From the National Geographic Sea Bird in Baja California
Feb 20, 2013 - National Geographic Sea Bird
Following a memorable night at sea and two close sightings of sea turtles after breakfast, we slipped into La Entrada to enjoy the comforting rocky protection of Islas Santa Margarita and Magdalena. Out on the decks we began to notice the blows of California gray whales, the long distance cetacean migrators we have traveled so far to watch. This is high season in the lagoon and small groups of courting whales appeared in several directions. Mating is the main activity in this part of Magdalena Bay, and soon the newly pregnant whales will begin their long northbound journey to their summer feeding grounds in the Bering and Chukchi Seas.

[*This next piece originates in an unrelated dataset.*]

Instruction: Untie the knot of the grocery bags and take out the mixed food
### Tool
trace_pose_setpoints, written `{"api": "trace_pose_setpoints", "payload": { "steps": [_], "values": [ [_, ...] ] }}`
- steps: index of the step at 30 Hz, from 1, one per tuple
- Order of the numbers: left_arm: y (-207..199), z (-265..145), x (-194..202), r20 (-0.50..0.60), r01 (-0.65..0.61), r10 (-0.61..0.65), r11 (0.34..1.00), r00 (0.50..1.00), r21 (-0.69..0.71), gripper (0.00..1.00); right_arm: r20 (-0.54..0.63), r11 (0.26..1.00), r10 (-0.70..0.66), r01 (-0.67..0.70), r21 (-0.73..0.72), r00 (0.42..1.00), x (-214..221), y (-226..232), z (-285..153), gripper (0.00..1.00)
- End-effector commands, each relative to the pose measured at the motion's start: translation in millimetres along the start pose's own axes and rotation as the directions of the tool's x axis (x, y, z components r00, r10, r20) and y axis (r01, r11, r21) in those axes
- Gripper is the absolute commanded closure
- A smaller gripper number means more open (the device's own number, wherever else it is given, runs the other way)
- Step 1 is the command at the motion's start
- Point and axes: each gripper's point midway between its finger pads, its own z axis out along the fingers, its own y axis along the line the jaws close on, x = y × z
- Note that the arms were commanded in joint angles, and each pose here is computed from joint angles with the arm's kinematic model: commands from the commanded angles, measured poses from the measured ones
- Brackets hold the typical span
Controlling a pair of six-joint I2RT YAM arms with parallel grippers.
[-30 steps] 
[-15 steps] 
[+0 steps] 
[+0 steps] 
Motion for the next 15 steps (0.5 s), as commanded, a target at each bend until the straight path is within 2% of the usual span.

Our own northbound journey continued along the sandy shores of Isla Magdalena, a 60-mile-long barrier island of stark dunes alternating with red, white, and black mangroves. Low tide mudflats offered great birding— white ibis, great, snowy and reddish egrets, and great blue herons were a few of the exciting avian favorites lining the shore. We wound through the narrows of Devil’s Bend and arrived back in gray whale habitat—this time with the mothers and their month-old babies. The nursery region in the remote upper Canal de Soledad is certainly a remarkable place and we will spend the rest of our voyage right here in the birthplace of California gray whales!
Several coyotes made an appearance in the dunes, and in the beautiful late light of this exceptional afternoon we made a landing and also played among the shifting sands of Isla Magdalena.